### Exercise description:
Output the line that contains "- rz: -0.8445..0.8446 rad", then every line beneath it through the end of the records, exactly as given and with no other lines.

### Material for the task:
__________________________________________________

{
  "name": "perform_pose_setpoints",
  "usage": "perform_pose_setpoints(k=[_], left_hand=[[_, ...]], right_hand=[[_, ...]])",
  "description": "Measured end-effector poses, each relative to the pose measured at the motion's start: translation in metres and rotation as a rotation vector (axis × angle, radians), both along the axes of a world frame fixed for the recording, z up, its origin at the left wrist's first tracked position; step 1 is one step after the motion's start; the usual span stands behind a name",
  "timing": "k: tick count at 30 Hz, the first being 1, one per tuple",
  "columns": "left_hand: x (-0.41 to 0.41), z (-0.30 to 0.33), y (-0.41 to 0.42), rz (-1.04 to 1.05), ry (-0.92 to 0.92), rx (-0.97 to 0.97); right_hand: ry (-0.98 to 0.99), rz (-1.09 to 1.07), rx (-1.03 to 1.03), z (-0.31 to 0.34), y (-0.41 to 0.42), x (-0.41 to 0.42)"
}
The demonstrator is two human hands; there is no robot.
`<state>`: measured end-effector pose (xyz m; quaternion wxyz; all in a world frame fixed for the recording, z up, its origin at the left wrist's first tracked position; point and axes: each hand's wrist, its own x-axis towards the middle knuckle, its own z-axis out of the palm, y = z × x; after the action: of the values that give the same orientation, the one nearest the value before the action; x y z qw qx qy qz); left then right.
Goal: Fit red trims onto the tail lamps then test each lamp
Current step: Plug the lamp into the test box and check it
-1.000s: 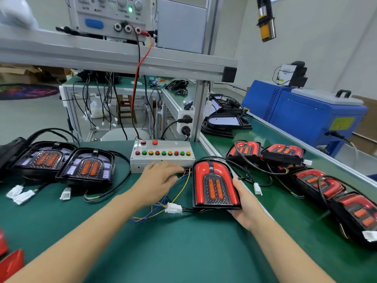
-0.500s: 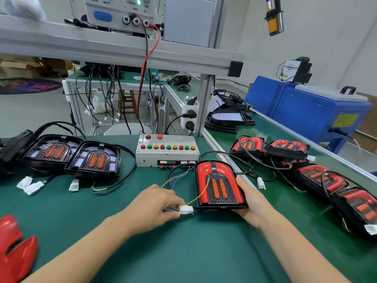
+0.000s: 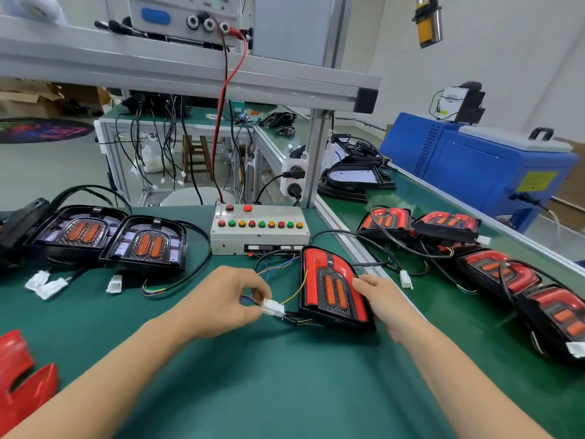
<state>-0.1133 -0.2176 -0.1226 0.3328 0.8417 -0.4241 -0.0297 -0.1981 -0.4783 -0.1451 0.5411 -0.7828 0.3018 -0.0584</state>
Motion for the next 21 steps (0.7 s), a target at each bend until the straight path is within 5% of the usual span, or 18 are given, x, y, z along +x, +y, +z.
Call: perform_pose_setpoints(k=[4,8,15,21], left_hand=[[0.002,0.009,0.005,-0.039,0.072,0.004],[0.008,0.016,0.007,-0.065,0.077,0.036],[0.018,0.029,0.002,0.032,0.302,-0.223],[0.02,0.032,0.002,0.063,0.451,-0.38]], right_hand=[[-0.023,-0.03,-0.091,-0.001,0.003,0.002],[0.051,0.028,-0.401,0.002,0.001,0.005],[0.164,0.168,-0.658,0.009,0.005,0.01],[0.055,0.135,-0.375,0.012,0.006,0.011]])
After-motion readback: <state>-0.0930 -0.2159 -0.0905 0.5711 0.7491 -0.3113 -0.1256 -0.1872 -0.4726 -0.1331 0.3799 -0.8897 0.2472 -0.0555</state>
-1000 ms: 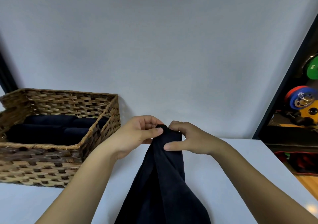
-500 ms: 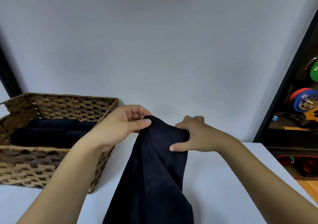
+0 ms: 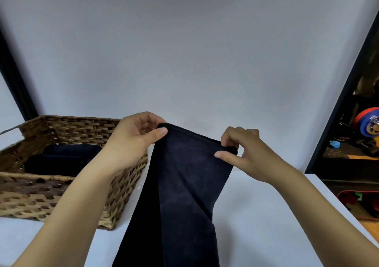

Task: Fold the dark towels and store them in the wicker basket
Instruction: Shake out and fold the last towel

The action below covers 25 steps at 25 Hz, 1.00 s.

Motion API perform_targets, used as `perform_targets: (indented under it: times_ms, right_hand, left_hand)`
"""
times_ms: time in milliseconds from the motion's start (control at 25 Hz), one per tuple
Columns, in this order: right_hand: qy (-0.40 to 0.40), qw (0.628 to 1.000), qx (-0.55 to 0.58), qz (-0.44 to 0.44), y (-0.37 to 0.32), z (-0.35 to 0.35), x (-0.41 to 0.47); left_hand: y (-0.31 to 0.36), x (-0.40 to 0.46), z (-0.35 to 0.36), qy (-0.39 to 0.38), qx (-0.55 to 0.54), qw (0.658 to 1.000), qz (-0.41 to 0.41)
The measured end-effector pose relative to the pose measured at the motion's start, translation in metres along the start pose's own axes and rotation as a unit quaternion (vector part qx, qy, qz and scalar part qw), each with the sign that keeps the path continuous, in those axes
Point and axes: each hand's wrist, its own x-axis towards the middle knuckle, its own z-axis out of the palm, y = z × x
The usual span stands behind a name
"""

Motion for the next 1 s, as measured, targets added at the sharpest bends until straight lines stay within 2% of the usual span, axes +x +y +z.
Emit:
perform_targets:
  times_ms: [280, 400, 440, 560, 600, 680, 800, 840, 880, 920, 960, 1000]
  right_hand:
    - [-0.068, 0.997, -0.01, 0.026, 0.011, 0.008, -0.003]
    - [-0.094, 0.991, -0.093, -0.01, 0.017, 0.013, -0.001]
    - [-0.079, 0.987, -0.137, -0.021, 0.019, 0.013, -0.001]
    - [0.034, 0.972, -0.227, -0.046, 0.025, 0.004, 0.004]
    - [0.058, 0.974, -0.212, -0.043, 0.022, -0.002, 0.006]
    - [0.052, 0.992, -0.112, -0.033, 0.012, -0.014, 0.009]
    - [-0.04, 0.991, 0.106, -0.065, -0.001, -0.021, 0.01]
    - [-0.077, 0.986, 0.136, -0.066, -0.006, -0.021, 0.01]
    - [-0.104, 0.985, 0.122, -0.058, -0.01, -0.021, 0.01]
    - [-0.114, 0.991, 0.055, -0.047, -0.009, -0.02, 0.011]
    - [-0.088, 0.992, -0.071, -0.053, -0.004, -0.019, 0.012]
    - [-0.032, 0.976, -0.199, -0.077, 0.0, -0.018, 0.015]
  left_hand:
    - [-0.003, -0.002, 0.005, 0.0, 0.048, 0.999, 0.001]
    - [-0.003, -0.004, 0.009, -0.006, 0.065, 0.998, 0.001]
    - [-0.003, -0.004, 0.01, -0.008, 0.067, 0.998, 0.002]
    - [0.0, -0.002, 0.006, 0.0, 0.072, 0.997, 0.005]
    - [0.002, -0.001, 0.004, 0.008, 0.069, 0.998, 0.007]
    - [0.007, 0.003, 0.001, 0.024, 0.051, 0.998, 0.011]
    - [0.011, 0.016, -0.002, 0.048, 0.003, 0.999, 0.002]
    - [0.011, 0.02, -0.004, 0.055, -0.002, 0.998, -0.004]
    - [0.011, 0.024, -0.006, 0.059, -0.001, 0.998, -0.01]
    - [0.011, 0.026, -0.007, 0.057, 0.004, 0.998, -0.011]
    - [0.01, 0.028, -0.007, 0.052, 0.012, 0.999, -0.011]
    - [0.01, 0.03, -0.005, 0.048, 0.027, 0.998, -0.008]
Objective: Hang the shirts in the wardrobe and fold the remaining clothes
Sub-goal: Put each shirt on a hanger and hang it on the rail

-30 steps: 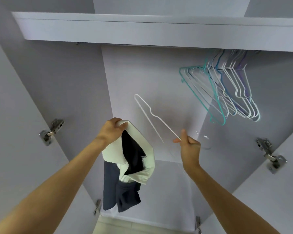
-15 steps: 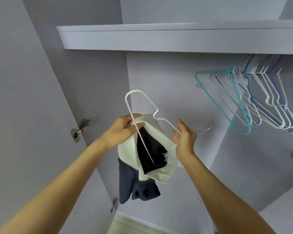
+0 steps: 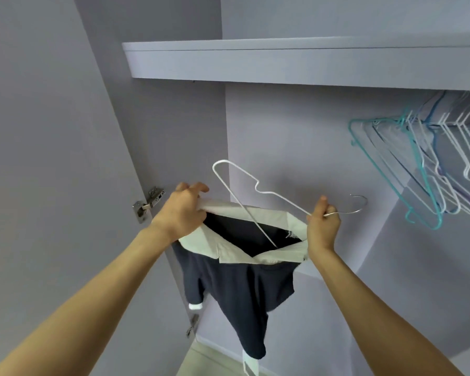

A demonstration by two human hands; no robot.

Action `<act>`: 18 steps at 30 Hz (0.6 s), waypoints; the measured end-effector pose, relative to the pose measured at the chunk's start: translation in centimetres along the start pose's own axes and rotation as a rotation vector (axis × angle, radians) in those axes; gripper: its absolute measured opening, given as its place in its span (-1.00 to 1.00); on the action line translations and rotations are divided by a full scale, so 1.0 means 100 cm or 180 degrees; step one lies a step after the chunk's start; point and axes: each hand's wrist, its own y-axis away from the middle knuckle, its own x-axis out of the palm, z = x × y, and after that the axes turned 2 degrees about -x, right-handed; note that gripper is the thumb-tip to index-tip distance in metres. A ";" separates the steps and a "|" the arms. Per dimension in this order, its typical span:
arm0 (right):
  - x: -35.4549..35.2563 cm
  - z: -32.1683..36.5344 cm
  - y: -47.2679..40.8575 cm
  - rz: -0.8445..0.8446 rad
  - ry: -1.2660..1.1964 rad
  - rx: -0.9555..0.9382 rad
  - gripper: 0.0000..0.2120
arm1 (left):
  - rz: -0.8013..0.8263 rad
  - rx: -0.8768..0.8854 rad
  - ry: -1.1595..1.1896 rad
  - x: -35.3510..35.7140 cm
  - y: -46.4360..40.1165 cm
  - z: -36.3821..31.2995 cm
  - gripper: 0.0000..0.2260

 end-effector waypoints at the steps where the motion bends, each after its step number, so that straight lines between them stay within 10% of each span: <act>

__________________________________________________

### Finished exercise:
  - rz: -0.8445..0.8446 rad
  - ry: -1.2660..1.1964 rad
  - rx: -0.9555..0.9382 rad
  - gripper: 0.0000..0.2120
arm1 (left):
  - rz: -0.8013..0.8263 rad
  - rx: -0.8768..0.8854 rad
  - ry: -1.1595..1.1896 rad
  - x: -35.3510..35.7140 cm
  - y: -46.4360..40.1165 cm
  - z: -36.3821..31.2995 cm
  - gripper: 0.0000..0.2260

 end-effector waypoints at the steps where the motion bends, each after its step number, so that straight lines between them stay within 10% of each span: <act>

This response contains the complete answer.